Para este miércoles 21 de diciembre quedó pactada la cita para iniciar con el proceso de regreso voluntario, a Chocó y Cauca, de los integrantes de las comunidades indígenas que se encontraban resguardadas en Bogotá. Se trata de unas 250 personas que dejarán los albergues del Parque la Florida y la Unidad de Protección Integral La Rioja, lugares en los que actualmente residían. Esto se da luego de que se llegarán a acuerdos entre representantes de la comunidad embera katío, ubicada en el Parque La Florida, y la directora general de la Unidad para las Víctimas, Patricia Tobón Yagarí.
De la Florida retornarán 81 familias, es decir, 202 personas, al municipio de Bagadó al Resguardo del Alto Andágueda, en el departamento del Chocó.
Del asentamiento ubicado en La Rioja retornarán dos familias embera dóbida a sus lugares de origen en Pizarro, Bajo Baudó, en el Chocó.

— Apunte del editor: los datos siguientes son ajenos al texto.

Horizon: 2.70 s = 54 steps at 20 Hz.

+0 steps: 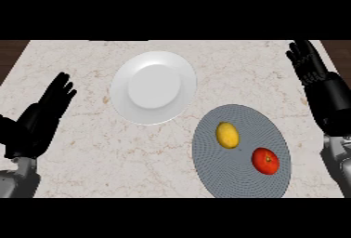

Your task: Pick the lemon from the placemat and place it in the plate

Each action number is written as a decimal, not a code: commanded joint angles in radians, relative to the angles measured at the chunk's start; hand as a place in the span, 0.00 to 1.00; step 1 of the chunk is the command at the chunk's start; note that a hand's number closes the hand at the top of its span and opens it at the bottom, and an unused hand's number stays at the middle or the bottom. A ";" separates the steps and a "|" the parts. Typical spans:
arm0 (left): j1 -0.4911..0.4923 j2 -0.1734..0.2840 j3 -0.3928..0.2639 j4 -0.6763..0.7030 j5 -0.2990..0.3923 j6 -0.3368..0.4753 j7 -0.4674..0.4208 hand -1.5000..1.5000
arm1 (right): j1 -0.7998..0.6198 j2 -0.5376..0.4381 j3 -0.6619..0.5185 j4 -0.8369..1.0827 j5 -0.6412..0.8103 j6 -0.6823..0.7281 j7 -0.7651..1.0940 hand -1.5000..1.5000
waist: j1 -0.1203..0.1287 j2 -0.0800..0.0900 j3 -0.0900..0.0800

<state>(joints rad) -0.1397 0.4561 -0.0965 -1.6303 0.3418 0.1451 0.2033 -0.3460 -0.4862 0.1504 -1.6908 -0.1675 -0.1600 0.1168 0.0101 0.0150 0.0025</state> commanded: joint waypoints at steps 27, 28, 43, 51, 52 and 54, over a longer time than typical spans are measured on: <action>-0.108 -0.084 -0.052 0.185 -0.225 0.030 -0.081 0.50 | -0.085 0.301 0.419 0.109 1.029 -0.243 0.748 0.00 | -0.024 -0.027 -0.005; -0.095 -0.112 -0.066 0.236 -0.255 0.059 -0.124 0.50 | -0.044 0.253 0.452 0.026 0.992 -0.152 0.762 0.00 | -0.042 -0.028 -0.006; -0.093 -0.135 -0.057 0.189 -0.270 0.020 -0.110 0.50 | -0.137 0.257 0.286 -0.052 0.746 0.359 1.105 0.00 | -0.006 -0.016 -0.003; -0.147 -0.168 -0.027 0.261 -0.290 0.018 -0.116 0.50 | -0.094 0.290 0.309 0.064 0.768 0.390 1.050 0.00 | -0.009 -0.015 -0.003; -0.105 -0.135 -0.006 0.236 -0.270 -0.024 -0.147 0.50 | -0.107 0.277 0.270 0.079 0.736 0.418 1.022 0.00 | -0.005 -0.015 -0.003; -0.154 -0.145 -0.008 0.247 -0.284 -0.017 -0.121 0.50 | -0.088 0.269 0.266 0.142 0.739 0.414 0.975 0.00 | -0.008 -0.014 -0.003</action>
<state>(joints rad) -0.2739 0.3093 -0.1169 -1.3884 0.0597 0.1469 0.0803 -0.4305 -0.2221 0.4309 -1.6221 0.5800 0.1849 1.0528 0.0017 0.0001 -0.0005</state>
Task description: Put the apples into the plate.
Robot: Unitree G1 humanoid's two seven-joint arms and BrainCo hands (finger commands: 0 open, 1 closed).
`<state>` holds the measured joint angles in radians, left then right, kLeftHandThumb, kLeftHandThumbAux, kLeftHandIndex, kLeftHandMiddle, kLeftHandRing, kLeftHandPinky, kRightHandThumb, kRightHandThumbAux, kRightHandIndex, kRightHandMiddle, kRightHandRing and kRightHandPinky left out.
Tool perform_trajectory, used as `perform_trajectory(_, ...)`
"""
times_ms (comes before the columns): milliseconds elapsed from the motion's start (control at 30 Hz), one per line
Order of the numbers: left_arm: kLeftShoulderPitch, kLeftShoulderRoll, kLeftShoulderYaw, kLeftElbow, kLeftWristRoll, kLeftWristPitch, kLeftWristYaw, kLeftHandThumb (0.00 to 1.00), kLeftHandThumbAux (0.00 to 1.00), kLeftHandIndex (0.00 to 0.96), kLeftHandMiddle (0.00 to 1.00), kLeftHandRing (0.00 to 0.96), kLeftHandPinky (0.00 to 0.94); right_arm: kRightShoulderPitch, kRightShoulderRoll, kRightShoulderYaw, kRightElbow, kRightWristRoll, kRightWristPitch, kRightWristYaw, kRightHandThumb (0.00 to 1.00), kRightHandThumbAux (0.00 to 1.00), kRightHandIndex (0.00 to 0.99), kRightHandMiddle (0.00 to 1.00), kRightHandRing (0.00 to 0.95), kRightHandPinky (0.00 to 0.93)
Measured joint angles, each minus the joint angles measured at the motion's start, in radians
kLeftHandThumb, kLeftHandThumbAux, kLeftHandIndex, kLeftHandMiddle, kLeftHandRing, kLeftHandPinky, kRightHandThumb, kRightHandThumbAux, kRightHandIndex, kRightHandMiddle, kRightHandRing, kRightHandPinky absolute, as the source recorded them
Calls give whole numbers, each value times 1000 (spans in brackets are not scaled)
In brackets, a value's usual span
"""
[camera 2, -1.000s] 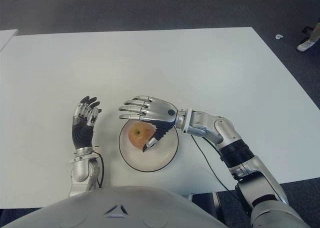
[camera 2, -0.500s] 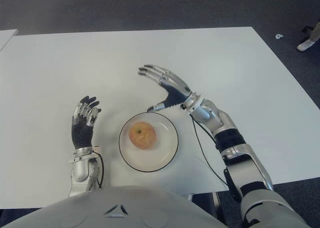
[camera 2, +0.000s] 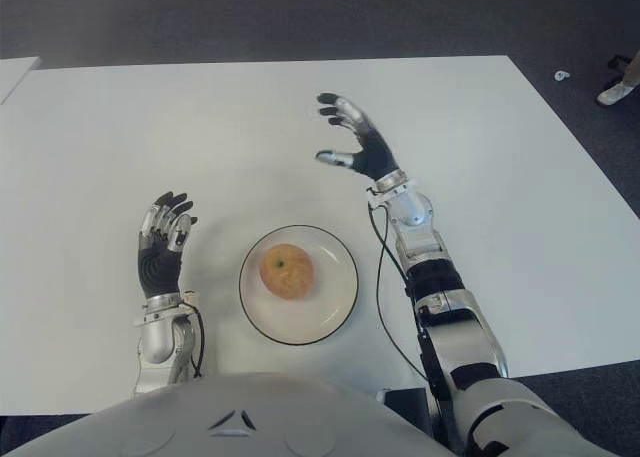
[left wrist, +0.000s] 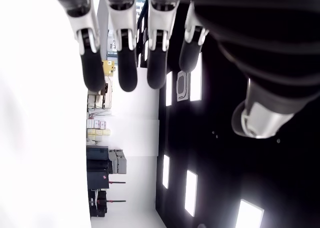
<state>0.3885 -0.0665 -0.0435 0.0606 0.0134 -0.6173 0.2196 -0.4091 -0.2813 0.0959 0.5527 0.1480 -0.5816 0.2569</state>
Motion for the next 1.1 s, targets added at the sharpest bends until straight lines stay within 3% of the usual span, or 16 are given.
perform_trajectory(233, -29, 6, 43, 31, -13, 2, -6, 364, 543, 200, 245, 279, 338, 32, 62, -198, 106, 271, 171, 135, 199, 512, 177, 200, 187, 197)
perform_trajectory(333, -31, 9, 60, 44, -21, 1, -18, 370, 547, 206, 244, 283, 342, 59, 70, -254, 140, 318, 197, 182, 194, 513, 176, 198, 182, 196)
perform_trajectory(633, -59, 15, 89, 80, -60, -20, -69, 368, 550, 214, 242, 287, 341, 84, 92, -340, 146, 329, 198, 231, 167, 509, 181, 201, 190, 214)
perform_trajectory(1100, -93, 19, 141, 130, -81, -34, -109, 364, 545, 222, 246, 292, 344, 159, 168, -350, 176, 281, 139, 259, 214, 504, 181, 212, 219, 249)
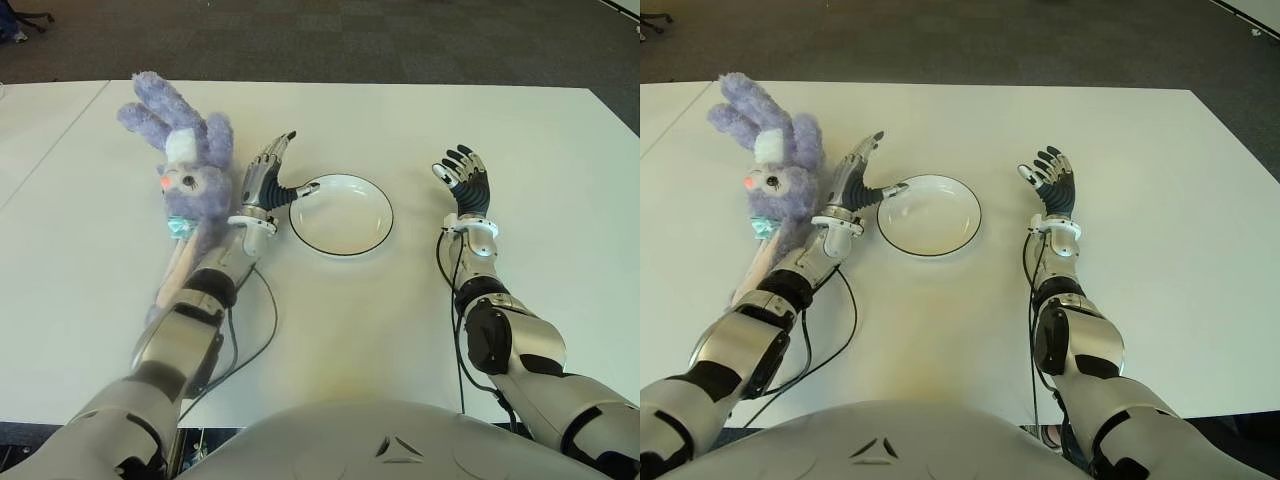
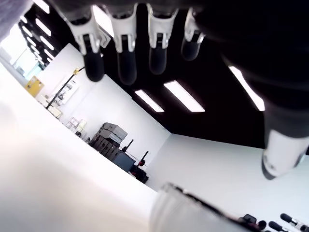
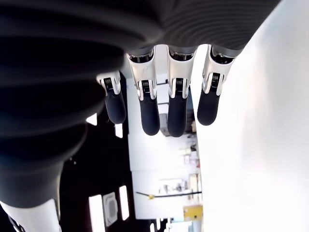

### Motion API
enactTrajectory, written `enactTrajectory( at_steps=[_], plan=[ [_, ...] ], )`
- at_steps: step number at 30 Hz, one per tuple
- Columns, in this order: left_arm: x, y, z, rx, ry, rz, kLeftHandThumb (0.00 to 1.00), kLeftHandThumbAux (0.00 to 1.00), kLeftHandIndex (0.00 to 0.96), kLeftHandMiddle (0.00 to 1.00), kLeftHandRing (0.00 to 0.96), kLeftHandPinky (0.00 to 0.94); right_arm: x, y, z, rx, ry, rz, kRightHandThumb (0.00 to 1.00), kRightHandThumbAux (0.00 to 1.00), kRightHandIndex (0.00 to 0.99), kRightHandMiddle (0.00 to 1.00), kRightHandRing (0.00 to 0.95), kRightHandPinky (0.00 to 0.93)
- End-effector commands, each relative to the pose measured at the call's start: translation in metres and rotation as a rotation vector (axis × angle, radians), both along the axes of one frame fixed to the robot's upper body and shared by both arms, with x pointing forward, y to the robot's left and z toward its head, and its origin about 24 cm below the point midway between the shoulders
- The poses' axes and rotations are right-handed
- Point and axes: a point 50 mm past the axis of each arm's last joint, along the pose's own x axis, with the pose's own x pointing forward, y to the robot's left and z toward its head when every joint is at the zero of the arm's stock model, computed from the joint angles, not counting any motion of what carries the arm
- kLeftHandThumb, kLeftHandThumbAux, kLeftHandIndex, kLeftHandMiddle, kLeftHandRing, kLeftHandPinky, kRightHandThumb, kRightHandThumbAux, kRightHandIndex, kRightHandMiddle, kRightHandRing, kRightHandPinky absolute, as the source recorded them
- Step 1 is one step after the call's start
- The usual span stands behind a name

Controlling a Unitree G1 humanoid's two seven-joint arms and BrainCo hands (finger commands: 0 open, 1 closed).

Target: Put the doll into the plate.

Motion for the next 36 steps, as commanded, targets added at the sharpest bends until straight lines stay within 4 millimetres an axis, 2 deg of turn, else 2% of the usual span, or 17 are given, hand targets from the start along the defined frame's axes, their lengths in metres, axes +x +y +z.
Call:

Estos ciudadanos recibirán “apoyo a la sostenibilidad, kit de hábitat, transporte de enseres y personas hasta su resguardo, y ayuda humanitaria de trámite especial, tanto a retornados como a comunidad receptora”, explica la Unidad para las Víctimas.
“La Unidad, por su parte, se ha dispuesto a entregar ayudas humanitarias, apoyo económico para la sostenibilidad, transporte mular y kits de habitabilidad que consisten en materiales que les permita construir albergues temporales en sus lugares de origen”, añadió la institución.
La alcaldesa de Bogotá, Claudia López, dijo el pasado mes de octubre que las ayudas que le daba el Distrito a estas comunidades eran gastadas en licor. “Bogotá ha aportado $9.000 millones en albergues, atención humanitaria, de salud, educación y alimentación de la población embera por dos años. Es responsabilidad del gobierno nacional evitar el desplazamiento y garantizar el retorno”, comentó.
“Como también le debió informar la Unidad de Víctimas, señor Presidente, varios hombres “líderes” emberas explotan en mendicidad a mujeres y niños, mientras se gastan las ayudas que les damos en licor y ejercen violencia contra su propia comunidad, ciudadanos y servidores públicos. Esos y muchos más hechos de violencia y abuso los denunciamos hace meses ante ICBF sin que se haya tomado ninguna medida preventiva ni de protección a los niños ni sancionatoria a los adultos. También interpusimos denuncias penales ante la Fiscalía que están en curso”, detalló la mandataria local.